Víctor — el sustento devorado por su propia bondad
Víctor llegó a casa exhausto, como siempre. Empujó la puerta de la cocina y se quedó clavado en el umbral: su madre, llorando desconsolada.
—Mamá, ¿qué pasa? —preguntó, con la voz tensa.
No hubo respuesta. Solo silencio y miradas bajas.
Desde el pasillo apareció su abuela.
—¡Ya te lo dije, Lucía! ¡Sabía cómo terminaría esto! —reprochó, mirando a su hija con amargura.
Víctor tenía catorce años aquella noche. Fue entonces cuando dejó de ser un niño. Su padre se había marchado —con otra, una mujer “divertida y actual”—. Los abandonó a los tres: Lucía, Víctor y la pequeña Lola. Sin dinero, sin pagas. Solo una sombra en la puerta.
La abuela se mudó con ellos al día siguiente y tomó el mando. Su madre lloraba, su abuela criticaba, y Víctor intentaba no estorbar. Comprendió pronto que la infancia era un lujo que no podía permitirse.
Empezó trabajando en una panadería —la tía Elena se apiadó del chico flaco con ojos de adulto—. Le dio té caliente, pasteles y unas pocas monedas. Así empezó el camino de Víctor: de la niñez a la supervivencia.
Estudiaba, trabajaba, buscaba extras. No fue al servicio militar —los contactos de Elena lo salvaron—. Ella se convirtió en familia: no le mimaba ni compadecía, pero le respetaba. Por su fuerza, su honestidad, su silenciosa resistencia.
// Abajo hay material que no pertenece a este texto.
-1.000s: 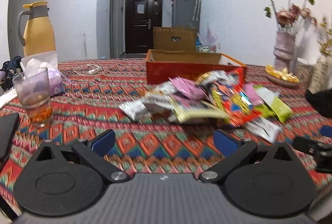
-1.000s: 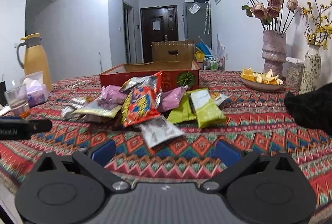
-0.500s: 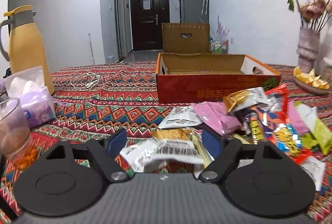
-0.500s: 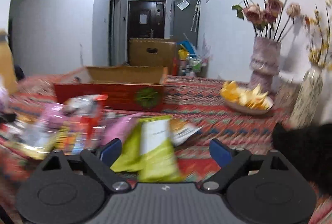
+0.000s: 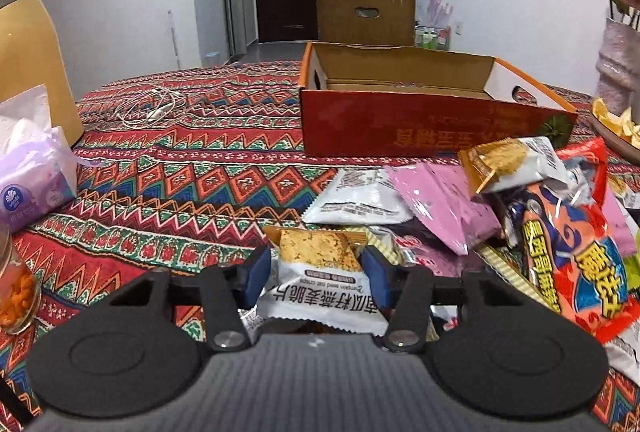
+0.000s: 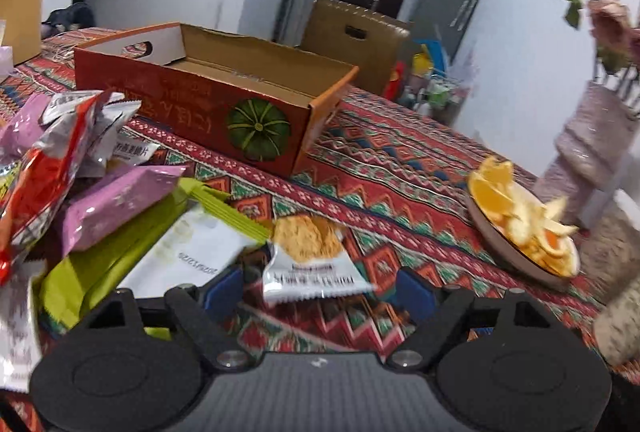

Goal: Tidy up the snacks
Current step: 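Carry both held packets up and over the open orange box, then open both tools to drop the packets into the orange box, then move both open tools back toward the snack pile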

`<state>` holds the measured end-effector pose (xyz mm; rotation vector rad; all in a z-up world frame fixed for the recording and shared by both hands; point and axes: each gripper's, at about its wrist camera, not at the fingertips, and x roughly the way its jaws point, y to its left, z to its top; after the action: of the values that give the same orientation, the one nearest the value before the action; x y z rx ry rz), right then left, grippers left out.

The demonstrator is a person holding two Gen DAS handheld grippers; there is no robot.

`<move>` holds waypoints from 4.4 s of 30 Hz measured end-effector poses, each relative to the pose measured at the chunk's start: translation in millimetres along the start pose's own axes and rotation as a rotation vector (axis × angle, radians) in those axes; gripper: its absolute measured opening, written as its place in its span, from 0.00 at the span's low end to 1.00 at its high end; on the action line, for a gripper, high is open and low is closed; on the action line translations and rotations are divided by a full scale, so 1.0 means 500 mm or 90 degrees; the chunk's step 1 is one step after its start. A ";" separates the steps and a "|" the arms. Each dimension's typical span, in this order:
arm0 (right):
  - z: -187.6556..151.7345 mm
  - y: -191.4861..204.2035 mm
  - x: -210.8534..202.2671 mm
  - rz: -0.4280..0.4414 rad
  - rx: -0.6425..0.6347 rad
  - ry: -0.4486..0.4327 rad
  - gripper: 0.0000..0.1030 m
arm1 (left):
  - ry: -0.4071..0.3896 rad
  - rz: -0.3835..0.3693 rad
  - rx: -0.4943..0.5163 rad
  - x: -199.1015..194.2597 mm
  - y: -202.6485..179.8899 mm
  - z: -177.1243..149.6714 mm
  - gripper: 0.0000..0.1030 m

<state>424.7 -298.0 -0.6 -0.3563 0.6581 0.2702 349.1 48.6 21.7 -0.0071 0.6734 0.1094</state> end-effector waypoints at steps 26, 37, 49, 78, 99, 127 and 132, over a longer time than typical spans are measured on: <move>-0.140 0.044 -0.268 0.009 0.221 -0.105 0.42 | -0.043 -0.002 -0.036 -0.202 0.074 -0.007 0.47; -0.163 0.119 -0.393 0.059 0.244 -0.190 0.43 | -0.114 -0.053 -0.012 -0.288 0.009 0.027 0.47; -0.094 0.083 -0.368 0.034 0.231 -0.212 0.42 | -0.150 -0.088 0.037 -0.230 -0.042 0.119 0.47; 0.390 -0.052 0.108 0.079 0.151 -0.138 0.43 | -0.095 -0.086 -0.019 0.238 -0.016 0.442 0.47; 0.500 0.029 0.499 0.005 0.011 0.150 0.68 | 0.044 -0.076 0.005 0.503 -0.015 0.490 0.56; 0.340 0.017 -0.131 0.087 0.109 -0.084 0.90 | -0.142 -0.180 0.037 -0.160 0.049 0.272 0.97; 0.240 0.053 -0.212 0.108 0.136 -0.116 0.93 | -0.176 -0.169 0.022 -0.250 0.069 0.155 0.98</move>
<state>400.2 -239.2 148.9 -0.0697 0.5325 0.3853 296.6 73.6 161.0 -0.0467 0.3925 -0.1557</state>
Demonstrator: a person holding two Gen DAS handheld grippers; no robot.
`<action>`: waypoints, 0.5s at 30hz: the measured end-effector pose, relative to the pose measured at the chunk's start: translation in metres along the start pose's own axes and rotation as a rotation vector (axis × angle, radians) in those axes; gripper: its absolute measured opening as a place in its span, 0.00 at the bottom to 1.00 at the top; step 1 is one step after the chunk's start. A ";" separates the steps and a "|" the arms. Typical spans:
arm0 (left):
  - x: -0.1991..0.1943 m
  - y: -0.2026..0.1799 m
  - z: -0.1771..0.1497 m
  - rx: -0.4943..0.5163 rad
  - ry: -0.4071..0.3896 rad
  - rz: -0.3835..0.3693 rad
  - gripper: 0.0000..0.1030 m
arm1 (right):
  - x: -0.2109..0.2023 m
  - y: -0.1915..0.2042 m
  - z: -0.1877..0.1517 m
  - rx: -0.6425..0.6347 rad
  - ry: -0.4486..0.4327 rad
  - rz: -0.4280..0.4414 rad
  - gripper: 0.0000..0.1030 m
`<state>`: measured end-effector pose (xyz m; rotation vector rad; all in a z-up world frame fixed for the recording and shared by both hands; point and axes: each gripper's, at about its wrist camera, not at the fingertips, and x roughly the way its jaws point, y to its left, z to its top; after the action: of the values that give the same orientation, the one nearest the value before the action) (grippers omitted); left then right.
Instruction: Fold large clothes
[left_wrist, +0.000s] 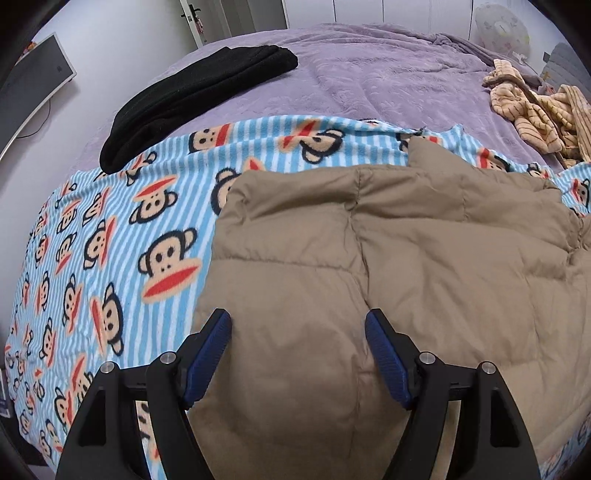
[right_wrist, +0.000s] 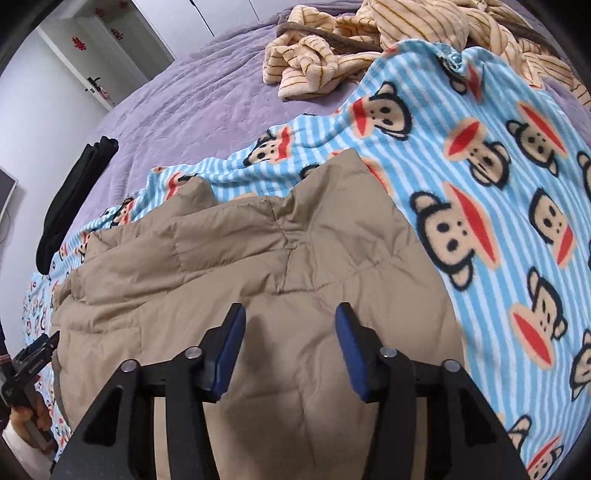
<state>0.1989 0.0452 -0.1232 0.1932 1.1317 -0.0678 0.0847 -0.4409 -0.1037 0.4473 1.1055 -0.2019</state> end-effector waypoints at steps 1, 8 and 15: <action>-0.004 -0.002 -0.006 0.002 0.004 0.003 0.88 | -0.004 0.003 -0.006 -0.010 0.002 -0.001 0.55; -0.030 -0.006 -0.040 0.017 0.020 -0.010 0.99 | -0.032 0.015 -0.053 -0.005 0.041 0.024 0.59; -0.045 -0.007 -0.067 -0.015 0.052 -0.062 0.99 | -0.052 0.014 -0.097 0.028 0.076 0.044 0.68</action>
<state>0.1192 0.0492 -0.1108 0.1472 1.1899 -0.1102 -0.0123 -0.3881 -0.0895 0.5073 1.1675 -0.1631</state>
A los veinticuatro, Víctor era ya un hombre de verdad. Lola creció —él fue su hermano y su padre—. La abuela, antes estricta hasta gritar, ahora le servía los mejores trozos.
Encontró el amor. Se casó. Se hipotecó. Compró un coche a su esposa. Ayudó a su hermana. Trasladó a su madre y abuela a su casa —¿cómo no hacerlo? Él era “el hombre de la casa”.
Llegaron los hijos. Uno, luego otro. Su mujer se quedó en casa. Víctor trabajó. Sin descanso. El dinero no alcanzaba —buscaba más trabajos—. Verano: la familia al sur. Su madre, al balneario. Su hermana, para la boda. Sobrinos: ropa nueva. Víctor, al límite.
Cuando la abuela murió, ni siquiera tuvo tiempo de llorar. Había que llevar a su madre al médico. Su esposa, cansada, frunció el ceño. Pero Víctor seguía. Sosteniéndolos a todos. Sin quejarse.
Hasta que un día… se compró una guitarra. El sueño de su infancia. Llegó a casa. Su mujer resopló:
—Qué tontería. ¿Para qué?
Su hijo le pidió dinero. Para un viaje.
—¿Cuántos años tienes? —preguntó Víctor.
—Veintiuno.
—¿No es hora de buscártelo tú?
—Pero estoy estudiando…
—Yo también estudié. ¡Y trabajé desde los catorce!
La puerta se cerró de golpe. Víctor se marchó. Alquiló un piso por una noche. Solicitó vacaciones. Se tumbó… y durmió por primera vez en años.
Decidió que viviría. Para él. Un poco. Al menos lo intentaría.
Llamó a su esposa:
—¿Nos vamos de vacaciones? Donde quieras. Al Teide, a Islandia…
—¿Para qué?
—Para vivir. Juntos. Como personas.
—No tengo tiempo.
—Entonces, adiós.
En casa estalló el caos. “Víctor es un desgraciado”, “nos abandonó”, “le di mi vida”. Los amigos movían la cabeza. “¿Cómo pudo hacerlo, Víctor…?”
¿Y Víctor? Estaba en la cima del Teide, respirando. Por primera vez de verdad. Quizá sí era un desgraciado. O quizá… solo un hombre que se atrevió a vivir para sí mismo.